Bugs
David Burgun
dburgun at dsl.pipex.com
Mon Apr 10 08:32:17 EDT 2006
On 10 Apr 2006, at 02:13, Francis Nugent Dixon wrote:
> Hi from Paris,
>
> Many - many years ago, I came across a simple program
> written to print out paychecks (in 1401 AutoCoder, for anybody
> who wants to know). The input to the program was .... you've
> guessed it ... punched cards, containing basic information,
> such as :
>
> 1 - a code (1 for man, 2 for woman),
> 2 - Employee code number (six digits),
> 3 - Employee name (25 characters)
> 4 - Number of hours worked in the week (3 digits)
>
> The program needed the sex code, because the hourly
> rate for a woman was less than that of a man (nothing has
> changed, even 40 years later !).
>
> Tests were conclusive, the programmer eliminated invalid
> employee codes, and hours worked in excess of 45, etc, etc.
> So the programmer did a run on REAL data for the current month.
>
> The program blew 30 seconds later ...... but only because the
> employee was ..... neither a man or a woman ......
>
> From then on, programmers were instructed to FIRST test their
> programs with blank cards .......
>
Actually this is a good example for another reason. If you equate the
"blank" card to the "empty" concept in TranScript, you will see that
TranScript actually makes things a little worse in some cases here.
By this I mean, you can get away with passing empty to RevRev
functions etc. and it will accept them, even when they don't make
sense. For instance:
if there is a folder myFolder then
new folder myFolder
end if
the part that handles "there is a folder" allows an empty string to
be passed to it and fails. On the face of it this is good, it didn't
identify "empty" as being a valid folder. The problem here is that
you'd get the same result if "myFolder" contained a valid folder.
The programmer in this example should have coded:
put empty into myFolder
if myFolder <> empty then
if there is a folder myFolder then
new folder myFolder
end if
end if
If the "there is a folder" clause generated an Execution Error if it
were passed empty data, it would help a lot.
There are also a number of cases where "empty" is passed around which
while they don't cause any problems immediately they cause more
processing than is necessary to be performed. For instance:
put the keys of myArray into myKeysList
sort lines of myKeysList
repeat with myKeyIndex = 1 to the number of lines in myKeysList
end repeat
Here the extra "sort" operation was performed on an "empty" string,
is just continued on and hit the repeat statement which then
immediately failed. Here we are not talking about much overhead, but
when I traced some code I wrote recently, I found that it was
traveling down 4 layers of function calls, uselessly passing "empty".

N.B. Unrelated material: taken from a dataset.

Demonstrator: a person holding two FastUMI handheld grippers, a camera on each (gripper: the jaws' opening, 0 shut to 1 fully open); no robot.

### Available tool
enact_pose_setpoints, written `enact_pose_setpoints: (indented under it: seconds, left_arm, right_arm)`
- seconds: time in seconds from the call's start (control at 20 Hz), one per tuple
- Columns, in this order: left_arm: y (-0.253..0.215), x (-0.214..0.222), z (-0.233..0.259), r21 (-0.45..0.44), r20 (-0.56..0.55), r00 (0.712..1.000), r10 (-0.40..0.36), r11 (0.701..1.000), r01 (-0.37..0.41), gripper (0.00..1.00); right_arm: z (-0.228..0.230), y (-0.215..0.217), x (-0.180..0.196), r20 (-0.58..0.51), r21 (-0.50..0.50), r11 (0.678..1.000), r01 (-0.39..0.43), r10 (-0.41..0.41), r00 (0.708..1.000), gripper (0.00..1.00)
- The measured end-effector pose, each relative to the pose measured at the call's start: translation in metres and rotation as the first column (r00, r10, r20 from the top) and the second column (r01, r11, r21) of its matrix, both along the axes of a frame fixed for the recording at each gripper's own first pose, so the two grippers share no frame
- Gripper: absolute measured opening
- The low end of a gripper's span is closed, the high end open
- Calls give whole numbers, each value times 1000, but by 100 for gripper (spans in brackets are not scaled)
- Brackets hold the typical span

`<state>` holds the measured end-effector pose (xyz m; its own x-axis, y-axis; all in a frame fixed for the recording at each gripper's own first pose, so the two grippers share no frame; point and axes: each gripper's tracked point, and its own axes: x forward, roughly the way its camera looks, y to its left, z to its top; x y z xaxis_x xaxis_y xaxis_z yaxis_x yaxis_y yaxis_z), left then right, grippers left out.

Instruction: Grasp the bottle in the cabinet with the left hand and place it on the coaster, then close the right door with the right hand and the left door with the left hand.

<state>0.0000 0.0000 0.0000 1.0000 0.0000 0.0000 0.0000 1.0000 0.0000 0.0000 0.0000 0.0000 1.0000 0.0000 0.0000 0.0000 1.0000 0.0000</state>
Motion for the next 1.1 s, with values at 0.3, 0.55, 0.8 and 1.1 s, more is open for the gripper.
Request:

It was only when I added some code to the bottom layer that was
"empty" intolerant did I notice the problem. For instance:
Stack;
function StackFunc theParam
local myParam
-- do something that is "empty" tolerant with theParam
put SomeCalc(theParam) into myParam
put CardFunc(myParam ) into myResult
return myResult
end StackFunc
Card:
function CardFunc theParam
local myParam
-- do something that is "empty" tolerant with theParam
put SomeCalc(theParam) into myParam
put GroupFunc(myParam ) into myResult
return myResult
end CardFunc
Group:
function GroupFunc theParam
local myParam
-- do something that is "empty" tolerant with theParam
put SomeCalc(theParam) into myParam
put ControlFunc(myParam ) into myResult
return myResult
end GroupFunc
Control:
function ControlFunc theParam
local myParam
-- do something that is "empty" tolerant with theParam
put SomeCalc(theParam) into myResult
return myResult
end ControlFunc
In this case "empty" was being passed needlessly, but harmlessly down
4 layers. All is ok, until you add some empty non-tolerant code to
one of the lower levels. In my case I added it to the Control.